Taking aim sooner
If personalised medicine is to achieve its full potential, it should be used earlier on in clinical trials
Jun 9th 2011 | from the print edition
ONE of the prospects supporters of the Human Genome Project held out was personalised medicine. Knowing which genes were involved in a particular patient’s disease would allow drugs to be deployed with greater precision. That is starting to happen in the field of cancer. Several targeted therapies, aimed at specific cancer-causing mutations, including Gleevec for chronic myelogenous leukaemia and Herceptin for some types of breast cancer, have been spectacularly successful. Yet in most cases of cancer doctors still base their treatment on where in the body a tumour has sprung up, rather than on which molecular aberrations have caused it.
The same is true of medical researchers recruiting volunteers for clinical trials, especially those known as phase I trials, in which a new drug is tested on people for the first time. Participants in such trials are often those whose tumour has spread beyond its original site, and will probably prove fatal. Usually, they have tried all proven therapies, to no avail. Their precarious condition means they are rarely accepted for phase II and III trials, which are more complicated and extensive.

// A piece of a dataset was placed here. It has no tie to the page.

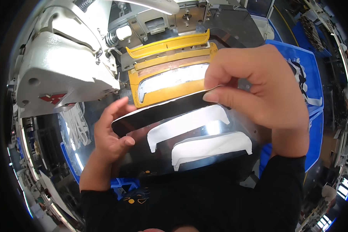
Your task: Manually aligning and assembling leather components on an industrial workstation for sewing or bonding.
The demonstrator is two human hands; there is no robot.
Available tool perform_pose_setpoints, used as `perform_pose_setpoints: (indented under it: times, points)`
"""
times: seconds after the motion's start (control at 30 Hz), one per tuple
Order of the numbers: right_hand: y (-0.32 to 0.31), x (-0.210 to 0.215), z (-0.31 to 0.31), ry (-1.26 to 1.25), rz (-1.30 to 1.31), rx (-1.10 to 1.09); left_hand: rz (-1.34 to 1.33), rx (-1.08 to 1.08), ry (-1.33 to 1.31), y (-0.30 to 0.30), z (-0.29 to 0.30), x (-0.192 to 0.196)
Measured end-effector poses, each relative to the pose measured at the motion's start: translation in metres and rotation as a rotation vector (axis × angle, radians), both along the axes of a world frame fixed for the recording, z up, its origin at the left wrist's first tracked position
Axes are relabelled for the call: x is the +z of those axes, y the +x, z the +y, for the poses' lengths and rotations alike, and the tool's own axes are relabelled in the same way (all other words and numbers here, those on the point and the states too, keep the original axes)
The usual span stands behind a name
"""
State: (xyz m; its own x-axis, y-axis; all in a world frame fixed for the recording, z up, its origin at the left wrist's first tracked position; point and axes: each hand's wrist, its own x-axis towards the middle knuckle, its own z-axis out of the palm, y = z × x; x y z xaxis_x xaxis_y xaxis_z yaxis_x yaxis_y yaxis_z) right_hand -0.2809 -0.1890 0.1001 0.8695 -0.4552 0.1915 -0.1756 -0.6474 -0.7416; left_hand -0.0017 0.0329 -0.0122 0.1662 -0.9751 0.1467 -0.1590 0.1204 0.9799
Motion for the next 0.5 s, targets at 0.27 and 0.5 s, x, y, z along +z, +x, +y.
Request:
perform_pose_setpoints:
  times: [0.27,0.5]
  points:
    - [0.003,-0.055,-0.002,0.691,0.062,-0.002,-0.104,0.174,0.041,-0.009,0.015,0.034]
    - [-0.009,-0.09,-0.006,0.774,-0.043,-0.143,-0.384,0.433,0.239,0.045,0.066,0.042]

Oddly, though, even if the drug being tested is a targeted therapy the tradition in phase I trials has been to gather together patients with, say, lung cancer and assume that all carry the relevant mutation. That is because such trials are concerned mainly with testing a drug’s safety, not its efficacy. The volunteers are usually happy to go along with this. But the odds are not good. On average, fewer than 5% of participants in phase I trials respond successfully to the treatment.